Breast density and its influence on a woman's breast cancer risk has become a hot topic for research and practice -- especially because more than 40% of screening-eligible women have dense tissue. Because density can limit conventional mammography's performance, clinicians have begun to use other modalities to screen for cancer, such as ultrasound and digital breast tomosynthesis.
But there's an unsung hero in breast cancer detection for women with dense tissue, according to research presented at the recent RSNA 2015 meeting: molecular breast imaging (MBI).
Why? Because unlike 2D and 3D mammography, which image anatomy, MBI images tumor function by examining uptake in breast tissue of a technetium-99m (Tc-99m) radiotracer, presenter Carrie Hruska, PhD, of the Mayo Clinic in Rochester, MN, told session attendees. It's a good supplemental option for women who have dense breast tissue on mammography, and it's a viable alternative for women contraindicated for MR.
MBI also costs roughly the same as a mammogram, it can be optimized for low-dose imaging, and, perhaps most importantly, it finds occult cancers that could have been missed after years of screening.
"Molecular breast imaging shows functional uptake of Tc-99m sestamibi in metabolically active cells, which is what cancer cells are," Hruska said. "When added to mammography, it finds an additional eight to nine cancers per 1,000 women screened -- and most of these are invasive."
Tracer uptake information
Are there particular features of an MBI exam that could help clinicians assess a woman's breast cancer risk?
Hruska and colleagues investigated this question by assessing background parenchymal uptake of Tc-99m sestamibi within normal fibroglandular tissue compared to fatty tissue. They gathered cases of 3,027 women who had undergone MBI exams between 2005 and 2014; 62 incident breast cancer cases were identified, of which 73% were invasive and 27% were ductal carcinoma in situ (DCIS). The group used Gamma Medica's LumaGem MBI unit.
The researchers also randomly selected 179 controls who were matched to the cancer cases in terms of age, date of MBI exam, menopausal status, and follow-up time. Classification of patients was based on background parenchymal uptake, with four categories established: photopenic, minimal-mild, moderate, or marked.
Hruska's group found that women with moderate or marked background parenchymal uptake at MBI had a 5.5 times greater risk of breast cancer than women with photopenic or minimal-mild background parenchymal uptake. These results were not affected by density or body mass index.

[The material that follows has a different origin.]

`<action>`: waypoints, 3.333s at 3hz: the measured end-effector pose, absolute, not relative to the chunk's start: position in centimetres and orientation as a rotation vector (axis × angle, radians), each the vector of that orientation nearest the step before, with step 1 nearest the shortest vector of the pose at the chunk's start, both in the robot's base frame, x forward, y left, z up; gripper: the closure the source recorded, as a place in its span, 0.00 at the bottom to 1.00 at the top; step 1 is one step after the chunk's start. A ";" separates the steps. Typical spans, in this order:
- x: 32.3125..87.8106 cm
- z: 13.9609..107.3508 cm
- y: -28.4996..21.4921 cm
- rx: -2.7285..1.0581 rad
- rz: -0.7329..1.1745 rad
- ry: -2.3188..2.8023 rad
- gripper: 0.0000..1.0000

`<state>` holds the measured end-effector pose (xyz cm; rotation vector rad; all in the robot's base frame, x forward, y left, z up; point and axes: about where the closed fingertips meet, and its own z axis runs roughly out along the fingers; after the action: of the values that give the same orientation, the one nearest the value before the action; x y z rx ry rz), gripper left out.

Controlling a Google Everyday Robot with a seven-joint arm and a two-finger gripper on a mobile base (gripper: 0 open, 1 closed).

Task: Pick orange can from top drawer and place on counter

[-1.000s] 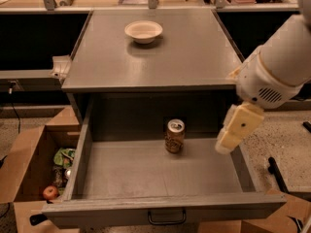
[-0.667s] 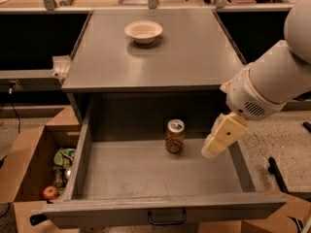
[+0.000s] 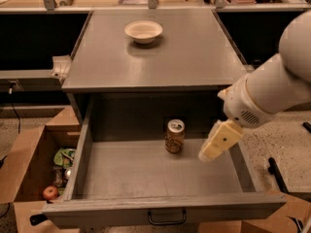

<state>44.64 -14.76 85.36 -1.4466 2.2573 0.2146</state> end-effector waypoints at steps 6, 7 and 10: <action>54.5 70.9 -11.1 -1.167 0.381 2.108 0.00; 55.0 69.6 -10.5 -1.129 0.402 2.088 0.00; 57.0 67.4 -9.1 -1.064 0.432 2.028 0.49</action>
Offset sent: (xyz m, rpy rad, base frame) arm 0.0511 0.0098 -0.1157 0.1043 -0.0528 -0.0221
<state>56.99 -9.13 67.38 -1.0645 2.0282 0.4325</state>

"Adding functionally based risk information from MBI could help identify women with dense breasts who are at greatest risk of breast cancer and who are most likely to benefit from tailored screening or prevention strategies," Hruska told session attendees.
What about dose?
In separate research to which Hruska contributed, presenter Zaiyang Long, PhD, also of the Mayo Clinic, shared results comparing the performance of a breast-specific gamma imaging (BSGI) system and an MBI system, using doses of Tc-99m sestamibi considered acceptable for low-dose imaging. The BSGI unit included a single-head multicrystal sodium iodide (NaI) system with a hexagonal-hole lead collimator, while the MBI device was comprised of a dual-head cadmium zinc telluride detector system with registered tungsten collimators.
Over distances of 1 cm, 3 cm, and 5 cm from the collimator, the MBI system demonstrated better spatial resolution than the BSGI system -- while yielding 2.6-fold greater sensitivity.
The other benefit of MBI is that in terms of radiopharmaceuticals needed for functional imaging, sestamibi is one of the safer ones, according to Hruska.
"MR uses gadolinium and contrast-enhanced mammography uses iodine, both of which carry risk of reactions in patients," she said. "Sestamibi is probably the safest agent of the three, and the radiation levels we're talking about are so low that the benefit of using MBI to find cancers mammography misses outweighs the hypothetical risk of increased radiation dose."
Barriers to MBI
So what gets in the way of more widespread use of MBI? Traditionally, nuclear medicine hasn't necessarily been incorporated into the breast imaging continuum, Hruska said.
"Some facilities don't even have nuclear medicine and mammography in the same building," she said. "At our institution, nuclear medicine works closely with breast imaging, so that's helpful."
In terms of reimbursement, coverage for MBI differs across the U.S. So even though the exam tends to be comparable in cost to a screening mammogram, if a woman has to pay out of pocket, that can be an obstacle.
But the technology may be such a good option for women with dense breasts that it makes overcoming these barriers worth it, according to Hruska. For example, when one woman with extremely dense tissue underwent MBI after years of negative findings on mammography, the MBI exam showed a 2-cm cancer that was completely occult on mammography.
"Interestingly, this patient had undergone a prior MBI exam eight years before this one, and I went back to take a look at it," Hruska said. "It showed that high background parenchymal uptake that we now know to be associated with risk, even then. This just supports our hypothesis that functional imaging can depict important biomarkers of breast cancer development years before they are evident on mammography."